Abstract: The article deals with a thematic excerpt from a broader research which, developed in the area of Linguistic Education, strives to discuss by the historical milestone of the modern society formation the guiding Pedagogic Project of didactic proposals to be implanted by the Elementary and High School teachers in the entire Brazilian territory. It is focused as a Global Project – which anchorage in the European Continent is registered on Carta di Bologna/1989 and, in the South American Continent, in Brazil, on LDB/1996. In this way, the essay puts on focus a set of reflections that enable the better understanding of the difficulties that are imposed to the education of teachers to reach the goals said project is proposed to reach. Not only political issues are strived to be explained, but also scientific, implied in the education of mother tongue teachers. Among them, those concerning the difficulty of complementing didactic proposals are highlighted, which renders it impossible the implementation of the referred Project by teachers who do not feel underneath them the grounds cultivated by the local culture.

Keywords: Linguistic education. Education of mother tongue. Education of teachers.

Culture. Ideology.

Preliminares

Este artigo, ao tematizar a aprendizagem de repertórios culturais – recursos inerentes a tipos de textos ou de segmentos textuais, de gêneros do discurso, de atos de fala, de registros, de estilos... – delimitados aos processos de aprendizagem de práticas discursivas da língua escrita, coloca em foco questões referentes ao ensino proficiente dessas mesmas práticas. Os objetivos a que se propõem são contribuir com estudos voltados para o campo da Educação Linguística1 e - além de pôr em foco um conjunto de reflexões que facultam melhor compreender as dificuldades que perpassam a formação de professores, para cumprir os objetivos a que o projeto pedagógico do ensino fundamental e médio se propõe a atingir – busca-se explicitar não só questões de caráter político, mas também científicas implicadas na formação de professores de língua materna.

Tais estudos devem ter por referência a própria concepção de “prática discursiva” que – em sendo sociais, extendem-se a todas as esferas do saber , sejam elas científicas ou não – são concebidas como fundamento e fundação das ações humanas, qualificando-se como inter e multidisciplinares. Compreendidas como rupturas inscritas em permanências, essas práticas fazem remissão a velhos significados: sentidos que, instituídos pela frequência de usos, são socializados de modo a facultarem a identificação de novos-outros sentidos, implicados nos processos de interpretação dos repertórios sócio-culturais; razão pela qual elas respondem pela construção de conhecimentos humanos. As práticas discursivas sempre implicaram e implicam momentos de ressignificações desses conhecimentos sócio-histórico-culturais que, herdados dos nossos antepassados, são continuamente ressemantizados e, se desprovidos desse processo de ressemantização, não possibilitam o reconhecimento de rupturas e de produção de novos sentidos. Por conseguinte, a produção de sentidos tem por ancoragem o uso criativo dos repertórios culturais, aprendidos de modo significativo e continuamente reconstruídos na intermitência das interações que qualificam as relações humanas.
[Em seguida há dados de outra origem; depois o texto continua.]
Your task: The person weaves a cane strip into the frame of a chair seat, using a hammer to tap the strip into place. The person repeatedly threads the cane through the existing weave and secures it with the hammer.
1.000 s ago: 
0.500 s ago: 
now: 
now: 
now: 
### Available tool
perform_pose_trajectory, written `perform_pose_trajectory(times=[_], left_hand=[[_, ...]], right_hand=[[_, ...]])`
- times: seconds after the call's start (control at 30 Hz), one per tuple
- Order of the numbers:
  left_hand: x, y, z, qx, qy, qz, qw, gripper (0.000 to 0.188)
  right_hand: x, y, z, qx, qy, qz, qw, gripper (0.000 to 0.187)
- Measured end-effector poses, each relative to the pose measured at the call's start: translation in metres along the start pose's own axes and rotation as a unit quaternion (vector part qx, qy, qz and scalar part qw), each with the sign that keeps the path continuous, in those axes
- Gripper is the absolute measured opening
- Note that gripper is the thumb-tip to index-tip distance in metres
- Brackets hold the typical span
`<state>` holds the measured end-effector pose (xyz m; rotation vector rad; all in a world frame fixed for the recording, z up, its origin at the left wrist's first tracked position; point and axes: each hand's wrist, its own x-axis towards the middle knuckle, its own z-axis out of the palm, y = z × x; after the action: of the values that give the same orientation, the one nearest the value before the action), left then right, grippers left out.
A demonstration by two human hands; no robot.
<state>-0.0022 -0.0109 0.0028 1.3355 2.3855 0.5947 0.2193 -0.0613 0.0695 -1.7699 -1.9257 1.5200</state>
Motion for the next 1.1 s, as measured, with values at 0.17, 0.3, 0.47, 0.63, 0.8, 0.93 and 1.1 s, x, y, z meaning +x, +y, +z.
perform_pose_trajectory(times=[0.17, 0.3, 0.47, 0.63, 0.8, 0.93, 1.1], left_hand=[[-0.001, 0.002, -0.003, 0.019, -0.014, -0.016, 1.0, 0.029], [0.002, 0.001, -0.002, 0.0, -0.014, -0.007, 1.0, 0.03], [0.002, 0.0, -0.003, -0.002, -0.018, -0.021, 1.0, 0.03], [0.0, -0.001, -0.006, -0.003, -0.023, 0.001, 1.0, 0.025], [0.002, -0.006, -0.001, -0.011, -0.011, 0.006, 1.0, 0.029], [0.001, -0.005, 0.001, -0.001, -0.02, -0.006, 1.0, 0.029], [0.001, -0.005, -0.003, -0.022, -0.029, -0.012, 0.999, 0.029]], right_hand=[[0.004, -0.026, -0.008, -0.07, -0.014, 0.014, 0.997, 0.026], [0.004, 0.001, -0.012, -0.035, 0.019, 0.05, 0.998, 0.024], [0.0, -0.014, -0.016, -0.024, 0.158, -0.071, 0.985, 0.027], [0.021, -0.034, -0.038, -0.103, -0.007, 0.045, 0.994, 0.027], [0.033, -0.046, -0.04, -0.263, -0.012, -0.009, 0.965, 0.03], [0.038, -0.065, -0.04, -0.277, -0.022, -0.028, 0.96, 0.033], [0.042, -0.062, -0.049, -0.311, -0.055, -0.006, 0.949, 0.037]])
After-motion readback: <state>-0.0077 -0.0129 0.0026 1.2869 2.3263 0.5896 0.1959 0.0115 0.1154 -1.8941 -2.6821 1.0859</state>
O alicerce dessa ancoragem, em se tratando das práticas de docência, que qualificam a nova proposta de Educação Linguística, é a aprendizagem significativa

1Concebemos a Educação Linguística tanto como uma forma de compreender o processo de ensino e de aprendizagem da Língua Portuguesa, como também uma área de pesquisa. No primeiro caso, ela tem por objetivo tornar o estudante “um poliglota na própria língua” (Bechara, 1985). Para tanto, o professor, no papel de mediador, deve propiciar situações didáticas nas quais o aprendente tenha a oportunidade de conhecer um grande número de recursos linguísticos aplicáveis em diferentes situações comunicativas com vistas a desenvolver a sua competência comunicativa e, assim, tornar-se um usuário competente da língua, capaz de adequar seu uso aos mais variados contextos comunicativos. Na segunda perspectiva, visa a construir novos conhecimentos sobre o ensino e a aprendizagem da língua materna, com base nas pesquisas desenvolvidas pelos professores do Departamento de Português / Programa de Estudos Pós-Graduados em Língua Portuguesa da Pontifícia Universidade Católica de São Paulo.